Après des mois de silence, l'Excelsior Virton est revenu hier sur l'avant de la scène médiatique, plus combatif que jamais. Le club, revigoré par une décision de la Cour d'Appel qui lui est favorable, espère à nouveau pouvoir participer au championnat de 1B (ou recevoir une compensation financière) après le rejet des arguments de l'Autorité de la Concurrence, de la Commission des licences, de l'URBSFA et de la Pro League.
 
Mais l'affaire pourrait aller encore plus loin et prendre une tournure judiciaire... Sûr de son fait, Virton a également décidé d'attaquer cinq de ses ex-joueurs en justice pour rupture de contrat abusive dans le climat de malaise que connaissait le club à l'époque.
 
Le club souhaite que des joueurs tels que Guillaume François, Loïc Lapoussin ou Anthony Moris qui ont quitté Virton pour rejoindre l'Union Saint-Gilloise comparaissent devant un juge du tribunal du travail en octobre. Virton exige que les joueurs concernés paient leurs années de contrat restantes au Stade Yvan Georges en compensation du dommage causé.

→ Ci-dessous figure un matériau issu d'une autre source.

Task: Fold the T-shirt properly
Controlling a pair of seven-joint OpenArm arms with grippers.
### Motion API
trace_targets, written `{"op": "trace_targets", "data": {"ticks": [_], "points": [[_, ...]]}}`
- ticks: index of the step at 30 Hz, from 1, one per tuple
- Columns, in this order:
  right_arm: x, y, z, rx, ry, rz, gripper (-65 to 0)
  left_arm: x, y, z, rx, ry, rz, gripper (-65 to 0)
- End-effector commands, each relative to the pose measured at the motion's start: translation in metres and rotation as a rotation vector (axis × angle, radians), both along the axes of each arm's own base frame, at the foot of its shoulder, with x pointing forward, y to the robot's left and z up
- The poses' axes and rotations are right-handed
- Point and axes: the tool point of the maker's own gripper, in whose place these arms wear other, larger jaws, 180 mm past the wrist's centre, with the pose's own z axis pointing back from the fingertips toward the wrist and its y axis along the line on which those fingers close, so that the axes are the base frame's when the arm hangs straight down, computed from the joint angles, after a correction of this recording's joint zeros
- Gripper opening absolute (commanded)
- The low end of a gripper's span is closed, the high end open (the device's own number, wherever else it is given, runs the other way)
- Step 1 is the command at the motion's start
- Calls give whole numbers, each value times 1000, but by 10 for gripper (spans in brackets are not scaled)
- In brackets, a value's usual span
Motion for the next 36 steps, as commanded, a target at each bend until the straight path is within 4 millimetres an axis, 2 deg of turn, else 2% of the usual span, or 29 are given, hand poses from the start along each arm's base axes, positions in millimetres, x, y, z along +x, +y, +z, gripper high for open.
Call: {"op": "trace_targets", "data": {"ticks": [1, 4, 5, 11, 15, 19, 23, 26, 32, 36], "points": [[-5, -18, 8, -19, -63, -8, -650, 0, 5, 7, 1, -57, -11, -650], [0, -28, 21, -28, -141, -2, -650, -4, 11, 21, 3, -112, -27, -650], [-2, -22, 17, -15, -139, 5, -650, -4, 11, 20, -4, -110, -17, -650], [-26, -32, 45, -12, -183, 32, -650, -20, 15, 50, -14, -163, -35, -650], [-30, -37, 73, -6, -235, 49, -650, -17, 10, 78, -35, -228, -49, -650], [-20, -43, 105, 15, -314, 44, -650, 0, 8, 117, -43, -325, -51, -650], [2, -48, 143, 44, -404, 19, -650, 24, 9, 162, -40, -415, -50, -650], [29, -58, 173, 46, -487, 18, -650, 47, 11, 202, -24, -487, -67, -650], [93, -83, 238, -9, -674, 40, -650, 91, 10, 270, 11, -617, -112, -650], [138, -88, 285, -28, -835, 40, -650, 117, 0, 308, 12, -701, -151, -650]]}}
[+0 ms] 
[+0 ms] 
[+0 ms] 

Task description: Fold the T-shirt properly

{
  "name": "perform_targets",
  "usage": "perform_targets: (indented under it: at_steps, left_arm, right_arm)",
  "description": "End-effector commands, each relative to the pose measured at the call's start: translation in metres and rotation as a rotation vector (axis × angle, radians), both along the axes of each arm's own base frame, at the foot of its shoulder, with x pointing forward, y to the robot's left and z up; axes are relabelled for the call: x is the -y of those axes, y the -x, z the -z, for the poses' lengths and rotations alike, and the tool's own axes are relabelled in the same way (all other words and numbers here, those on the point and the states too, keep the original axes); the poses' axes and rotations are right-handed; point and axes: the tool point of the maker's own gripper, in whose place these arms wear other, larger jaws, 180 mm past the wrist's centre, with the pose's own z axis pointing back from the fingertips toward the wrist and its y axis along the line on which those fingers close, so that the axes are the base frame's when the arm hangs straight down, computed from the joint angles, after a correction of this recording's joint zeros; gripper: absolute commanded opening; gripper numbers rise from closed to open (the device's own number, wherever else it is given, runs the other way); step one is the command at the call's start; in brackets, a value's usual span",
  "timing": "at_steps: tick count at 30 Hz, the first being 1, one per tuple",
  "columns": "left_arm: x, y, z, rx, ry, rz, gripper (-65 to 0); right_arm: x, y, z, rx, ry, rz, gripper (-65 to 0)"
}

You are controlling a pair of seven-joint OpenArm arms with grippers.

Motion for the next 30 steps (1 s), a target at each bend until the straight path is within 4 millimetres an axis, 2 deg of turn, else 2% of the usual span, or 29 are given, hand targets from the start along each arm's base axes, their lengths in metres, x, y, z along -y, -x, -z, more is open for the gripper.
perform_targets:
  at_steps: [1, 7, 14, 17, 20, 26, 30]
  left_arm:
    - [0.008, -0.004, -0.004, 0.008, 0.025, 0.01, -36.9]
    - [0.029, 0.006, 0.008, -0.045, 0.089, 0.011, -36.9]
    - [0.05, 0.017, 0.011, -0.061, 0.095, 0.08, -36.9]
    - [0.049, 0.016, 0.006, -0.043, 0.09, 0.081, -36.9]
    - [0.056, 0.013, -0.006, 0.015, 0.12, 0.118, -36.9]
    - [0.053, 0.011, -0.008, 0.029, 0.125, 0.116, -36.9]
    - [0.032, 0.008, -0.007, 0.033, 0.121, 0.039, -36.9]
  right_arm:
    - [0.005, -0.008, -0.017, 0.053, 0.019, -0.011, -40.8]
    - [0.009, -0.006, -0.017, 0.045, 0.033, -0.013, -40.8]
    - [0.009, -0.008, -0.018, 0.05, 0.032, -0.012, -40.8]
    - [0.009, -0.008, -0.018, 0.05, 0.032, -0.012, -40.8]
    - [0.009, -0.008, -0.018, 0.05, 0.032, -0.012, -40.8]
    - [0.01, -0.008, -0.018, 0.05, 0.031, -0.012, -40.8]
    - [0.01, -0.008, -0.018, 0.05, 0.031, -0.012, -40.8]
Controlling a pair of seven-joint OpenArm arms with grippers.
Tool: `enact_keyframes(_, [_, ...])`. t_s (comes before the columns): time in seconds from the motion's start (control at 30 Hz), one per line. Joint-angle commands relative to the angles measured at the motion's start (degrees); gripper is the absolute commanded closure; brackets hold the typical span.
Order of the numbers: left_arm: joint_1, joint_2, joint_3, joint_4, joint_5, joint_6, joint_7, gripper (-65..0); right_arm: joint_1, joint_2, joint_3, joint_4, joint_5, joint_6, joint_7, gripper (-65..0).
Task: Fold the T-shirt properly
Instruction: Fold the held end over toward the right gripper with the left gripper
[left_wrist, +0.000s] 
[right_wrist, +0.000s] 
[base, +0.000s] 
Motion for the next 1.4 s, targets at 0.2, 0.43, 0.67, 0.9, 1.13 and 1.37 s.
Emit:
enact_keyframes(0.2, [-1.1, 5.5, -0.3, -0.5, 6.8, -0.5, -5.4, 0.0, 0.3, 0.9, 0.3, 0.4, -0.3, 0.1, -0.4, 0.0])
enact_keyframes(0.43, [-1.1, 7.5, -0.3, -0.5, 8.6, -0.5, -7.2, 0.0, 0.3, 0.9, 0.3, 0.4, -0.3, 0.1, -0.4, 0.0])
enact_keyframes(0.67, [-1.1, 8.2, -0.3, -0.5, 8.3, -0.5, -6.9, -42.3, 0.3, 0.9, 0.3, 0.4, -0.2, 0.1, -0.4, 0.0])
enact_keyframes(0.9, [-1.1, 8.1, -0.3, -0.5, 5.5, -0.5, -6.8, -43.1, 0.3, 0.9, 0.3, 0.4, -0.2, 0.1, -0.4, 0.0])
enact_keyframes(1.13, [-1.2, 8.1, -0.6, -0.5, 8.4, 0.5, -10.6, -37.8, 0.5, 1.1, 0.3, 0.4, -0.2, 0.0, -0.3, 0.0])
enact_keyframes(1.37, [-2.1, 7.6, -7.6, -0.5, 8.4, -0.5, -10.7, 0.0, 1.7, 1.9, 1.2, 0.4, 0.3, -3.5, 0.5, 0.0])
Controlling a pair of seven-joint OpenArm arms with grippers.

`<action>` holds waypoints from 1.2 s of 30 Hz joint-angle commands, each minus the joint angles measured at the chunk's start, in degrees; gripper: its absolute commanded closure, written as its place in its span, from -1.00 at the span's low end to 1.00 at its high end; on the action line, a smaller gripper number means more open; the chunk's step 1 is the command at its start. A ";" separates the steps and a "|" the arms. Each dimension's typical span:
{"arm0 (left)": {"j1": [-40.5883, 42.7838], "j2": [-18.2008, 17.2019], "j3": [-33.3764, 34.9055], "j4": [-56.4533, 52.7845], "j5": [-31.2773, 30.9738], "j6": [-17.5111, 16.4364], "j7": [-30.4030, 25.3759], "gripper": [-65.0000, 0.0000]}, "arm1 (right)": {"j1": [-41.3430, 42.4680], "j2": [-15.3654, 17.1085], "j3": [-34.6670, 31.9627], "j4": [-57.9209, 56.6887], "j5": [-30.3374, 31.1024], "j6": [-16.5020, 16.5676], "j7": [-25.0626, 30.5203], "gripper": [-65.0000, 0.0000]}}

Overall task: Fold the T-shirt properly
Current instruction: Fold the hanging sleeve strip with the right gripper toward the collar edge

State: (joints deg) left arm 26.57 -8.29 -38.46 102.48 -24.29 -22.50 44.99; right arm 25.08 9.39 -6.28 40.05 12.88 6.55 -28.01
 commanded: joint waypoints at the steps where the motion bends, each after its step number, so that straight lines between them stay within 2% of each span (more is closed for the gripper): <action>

L'Union SG, qui a accueilli ce trio, est considéré par Virton comme "complice" dans cette affaire
 
Pas de joueurs, pas de stade?
 
Tout cela pose évidemment question sur les intentions réelles de Virton. Le club a récemment été contraint de déclarer forfait en Croky Cup parce qu'il ne disposait plus de suffisamment de joueurs pour donner la réplique au Racing Club Bambrugge. Ces derniers mois, le stade de l'Excel n'a pas non plus été transformé pour se conformer aux critères exigés par la licence pro.